About this exercise » Give back an exact copy of the lines below, from the first through the line with "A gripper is"; please stop there.

Raw data »

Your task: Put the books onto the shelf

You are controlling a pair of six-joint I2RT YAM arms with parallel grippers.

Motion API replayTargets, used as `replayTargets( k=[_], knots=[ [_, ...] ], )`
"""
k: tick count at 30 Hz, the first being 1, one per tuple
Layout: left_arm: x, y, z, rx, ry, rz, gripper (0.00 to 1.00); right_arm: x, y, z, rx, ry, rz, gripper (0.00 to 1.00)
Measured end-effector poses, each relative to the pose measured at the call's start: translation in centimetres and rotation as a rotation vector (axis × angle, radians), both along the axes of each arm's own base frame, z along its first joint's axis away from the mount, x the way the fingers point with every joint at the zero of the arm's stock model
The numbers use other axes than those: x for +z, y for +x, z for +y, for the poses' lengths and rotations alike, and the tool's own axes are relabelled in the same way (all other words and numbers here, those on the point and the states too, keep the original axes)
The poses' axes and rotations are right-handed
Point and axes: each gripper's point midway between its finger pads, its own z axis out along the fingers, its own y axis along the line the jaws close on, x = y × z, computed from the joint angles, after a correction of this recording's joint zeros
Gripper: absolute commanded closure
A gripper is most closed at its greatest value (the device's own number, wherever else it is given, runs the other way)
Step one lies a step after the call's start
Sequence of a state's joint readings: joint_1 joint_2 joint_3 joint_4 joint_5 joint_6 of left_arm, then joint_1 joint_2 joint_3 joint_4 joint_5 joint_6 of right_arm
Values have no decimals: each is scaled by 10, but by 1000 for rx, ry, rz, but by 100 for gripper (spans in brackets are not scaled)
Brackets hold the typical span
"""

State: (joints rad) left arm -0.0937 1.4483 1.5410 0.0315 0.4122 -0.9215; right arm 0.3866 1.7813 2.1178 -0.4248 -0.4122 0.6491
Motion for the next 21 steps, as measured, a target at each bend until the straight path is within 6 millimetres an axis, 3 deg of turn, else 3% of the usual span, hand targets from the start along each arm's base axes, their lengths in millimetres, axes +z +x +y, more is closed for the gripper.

Answer to the exercise »
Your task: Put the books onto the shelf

You are controlling a pair of six-joint I2RT YAM arms with parallel grippers.

Motion API replayTargets, used as `replayTargets( k=[_], knots=[ [_, ...] ], )`
"""
k: tick count at 30 Hz, the first being 1, one per tuple
Layout: left_arm: x, y, z, rx, ry, rz, gripper (0.00 to 1.00); right_arm: x, y, z, rx, ry, rz, gripper (0.00 to 1.00)
Measured end-effector poses, each relative to the pose measured at the call's start: translation in centimetres and rotation as a rotation vector (axis × angle, radians), both along the axes of each arm's own base frame, z along its first joint's axis away from the mount, x the way the fingers point with every joint at the zero of the arm's stock model
The numbers use other axes than those: x for +z, y for +x, z for +y, for the poses' lengths and rotations alike, and the tool's own axes are relabelled in the same way (all other words and numbers here, those on the point and the states too, keep the original axes)
The poses' axes and rotations are right-handed
Point and axes: each gripper's point midway between its finger pads, its own z axis out along the fingers, its own y axis along the line the jaws close on, x = y × z, computed from the joint angles, after a correction of this recording's joint zeros
Gripper: absolute commanded closure
A gripper is most closed at its greatest value (the device's own number, wherever else it is given, runs the other way)

What this exercise needed has been supplied.